Problem: From the data below, return the exact lines starting at the line containing "Seen at (446, 52)" and ending at the line containing "In the picture the", both included, and nothing else.

Exercise material:
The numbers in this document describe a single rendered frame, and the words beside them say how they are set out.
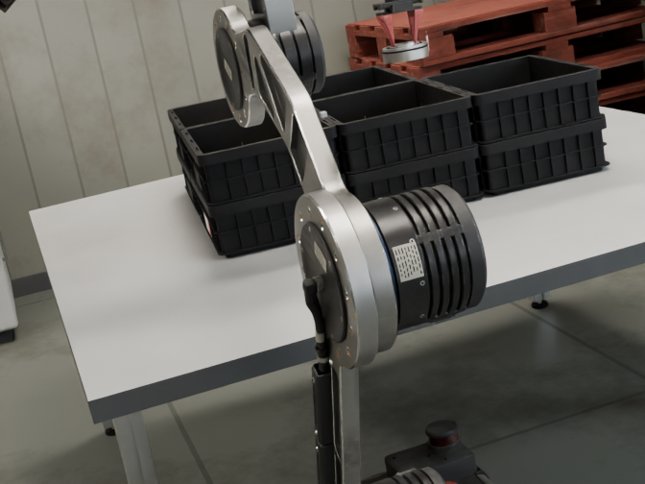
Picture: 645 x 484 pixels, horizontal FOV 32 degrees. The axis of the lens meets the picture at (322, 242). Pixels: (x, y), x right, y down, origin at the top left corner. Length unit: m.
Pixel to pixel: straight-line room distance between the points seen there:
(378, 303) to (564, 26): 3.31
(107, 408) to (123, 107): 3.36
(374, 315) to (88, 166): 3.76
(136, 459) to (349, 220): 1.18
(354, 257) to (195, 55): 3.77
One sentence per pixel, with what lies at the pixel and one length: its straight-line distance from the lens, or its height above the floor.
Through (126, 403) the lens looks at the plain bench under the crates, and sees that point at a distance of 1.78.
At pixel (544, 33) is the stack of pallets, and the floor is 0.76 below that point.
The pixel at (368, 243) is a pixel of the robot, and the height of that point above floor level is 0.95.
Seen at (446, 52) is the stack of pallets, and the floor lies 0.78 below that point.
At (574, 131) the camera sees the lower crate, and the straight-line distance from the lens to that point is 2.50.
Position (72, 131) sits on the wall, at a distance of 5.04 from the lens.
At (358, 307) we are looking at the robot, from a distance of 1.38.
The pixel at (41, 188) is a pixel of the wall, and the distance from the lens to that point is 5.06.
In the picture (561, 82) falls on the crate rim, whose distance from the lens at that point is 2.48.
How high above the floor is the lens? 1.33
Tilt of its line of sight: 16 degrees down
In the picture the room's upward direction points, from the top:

--

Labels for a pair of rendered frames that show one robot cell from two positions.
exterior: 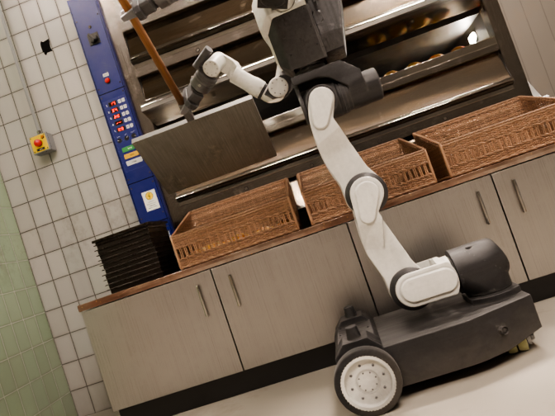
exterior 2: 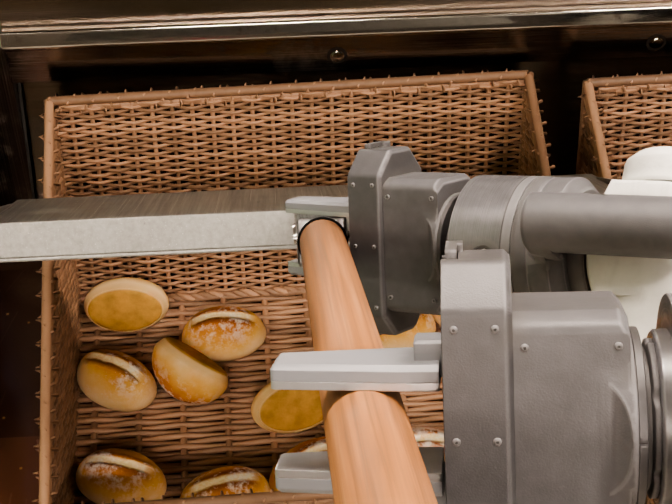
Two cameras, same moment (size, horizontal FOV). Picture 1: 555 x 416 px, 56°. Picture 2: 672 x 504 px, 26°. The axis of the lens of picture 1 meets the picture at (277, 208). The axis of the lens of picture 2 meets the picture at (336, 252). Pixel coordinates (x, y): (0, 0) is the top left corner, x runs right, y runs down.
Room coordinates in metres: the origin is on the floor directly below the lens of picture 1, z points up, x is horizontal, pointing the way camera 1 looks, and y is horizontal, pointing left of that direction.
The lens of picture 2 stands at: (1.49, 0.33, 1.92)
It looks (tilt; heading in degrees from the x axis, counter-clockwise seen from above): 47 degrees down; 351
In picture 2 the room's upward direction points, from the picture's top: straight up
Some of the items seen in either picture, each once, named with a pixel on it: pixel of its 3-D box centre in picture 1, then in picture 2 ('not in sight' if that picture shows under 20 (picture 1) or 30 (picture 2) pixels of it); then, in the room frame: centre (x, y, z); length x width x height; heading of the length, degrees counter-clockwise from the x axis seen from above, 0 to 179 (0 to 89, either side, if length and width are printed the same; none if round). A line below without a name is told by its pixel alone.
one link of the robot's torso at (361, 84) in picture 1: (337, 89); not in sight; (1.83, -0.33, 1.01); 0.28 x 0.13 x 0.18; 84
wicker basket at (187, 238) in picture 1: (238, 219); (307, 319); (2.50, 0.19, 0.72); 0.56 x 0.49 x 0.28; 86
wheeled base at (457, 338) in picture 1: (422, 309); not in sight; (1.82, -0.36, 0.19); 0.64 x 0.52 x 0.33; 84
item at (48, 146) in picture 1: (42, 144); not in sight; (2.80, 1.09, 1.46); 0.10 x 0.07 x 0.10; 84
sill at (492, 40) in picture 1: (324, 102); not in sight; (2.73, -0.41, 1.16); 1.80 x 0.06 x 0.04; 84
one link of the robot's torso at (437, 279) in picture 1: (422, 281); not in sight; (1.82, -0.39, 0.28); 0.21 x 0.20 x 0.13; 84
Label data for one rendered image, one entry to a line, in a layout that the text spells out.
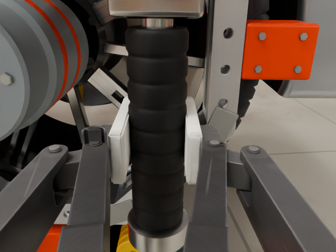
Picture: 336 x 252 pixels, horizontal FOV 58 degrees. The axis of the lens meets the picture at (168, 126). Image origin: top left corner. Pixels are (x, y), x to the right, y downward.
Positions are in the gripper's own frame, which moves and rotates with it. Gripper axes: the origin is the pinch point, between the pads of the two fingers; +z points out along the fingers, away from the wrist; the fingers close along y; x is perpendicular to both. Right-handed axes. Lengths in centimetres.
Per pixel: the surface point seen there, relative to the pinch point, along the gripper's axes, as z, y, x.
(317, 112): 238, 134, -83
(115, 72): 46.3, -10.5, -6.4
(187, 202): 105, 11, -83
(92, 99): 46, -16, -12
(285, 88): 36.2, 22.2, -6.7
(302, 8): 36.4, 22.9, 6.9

...

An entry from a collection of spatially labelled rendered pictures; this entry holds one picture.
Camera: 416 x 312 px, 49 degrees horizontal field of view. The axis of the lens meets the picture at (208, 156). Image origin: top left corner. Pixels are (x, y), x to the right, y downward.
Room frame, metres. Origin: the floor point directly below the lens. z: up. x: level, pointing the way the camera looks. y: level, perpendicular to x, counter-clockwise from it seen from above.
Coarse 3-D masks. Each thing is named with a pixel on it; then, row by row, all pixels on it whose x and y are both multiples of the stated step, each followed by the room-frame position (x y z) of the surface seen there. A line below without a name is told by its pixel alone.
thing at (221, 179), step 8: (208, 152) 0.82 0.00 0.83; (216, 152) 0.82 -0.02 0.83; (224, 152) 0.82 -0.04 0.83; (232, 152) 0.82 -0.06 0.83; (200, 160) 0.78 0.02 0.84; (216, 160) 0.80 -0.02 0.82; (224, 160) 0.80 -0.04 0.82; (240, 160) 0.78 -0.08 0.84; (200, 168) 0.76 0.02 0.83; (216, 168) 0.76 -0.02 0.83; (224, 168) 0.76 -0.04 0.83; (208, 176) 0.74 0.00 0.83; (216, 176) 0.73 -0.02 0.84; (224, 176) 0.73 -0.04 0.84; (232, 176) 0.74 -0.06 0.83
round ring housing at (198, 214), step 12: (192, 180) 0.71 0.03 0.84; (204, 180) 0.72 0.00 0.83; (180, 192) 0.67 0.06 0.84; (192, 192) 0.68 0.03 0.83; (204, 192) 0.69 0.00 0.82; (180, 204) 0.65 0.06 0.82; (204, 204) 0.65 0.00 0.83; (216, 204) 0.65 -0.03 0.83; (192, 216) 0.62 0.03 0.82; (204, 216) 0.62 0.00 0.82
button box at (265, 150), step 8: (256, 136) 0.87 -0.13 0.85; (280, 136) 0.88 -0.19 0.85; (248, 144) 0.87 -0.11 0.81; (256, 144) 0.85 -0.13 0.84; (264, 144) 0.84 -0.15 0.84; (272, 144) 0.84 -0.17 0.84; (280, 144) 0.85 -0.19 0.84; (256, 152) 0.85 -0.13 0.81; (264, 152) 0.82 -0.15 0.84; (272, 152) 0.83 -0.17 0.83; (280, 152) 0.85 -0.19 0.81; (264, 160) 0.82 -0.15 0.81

Exercise answer:
Seen at (446, 52) is the stack of pallets, and the floor lies 0.78 below that point.
At (574, 131) the camera sees the lower crate, and the straight-line distance from the lens to that point is 2.50.
Position (72, 131) sits on the wall, at a distance of 5.04 from the lens.
At (358, 307) we are looking at the robot, from a distance of 1.38.
The pixel at (41, 188) is a pixel of the wall, and the distance from the lens to that point is 5.06.
In the picture (561, 82) falls on the crate rim, whose distance from the lens at that point is 2.48.
How high above the floor is the lens? 1.33
Tilt of its line of sight: 16 degrees down
In the picture the room's upward direction points, from the top:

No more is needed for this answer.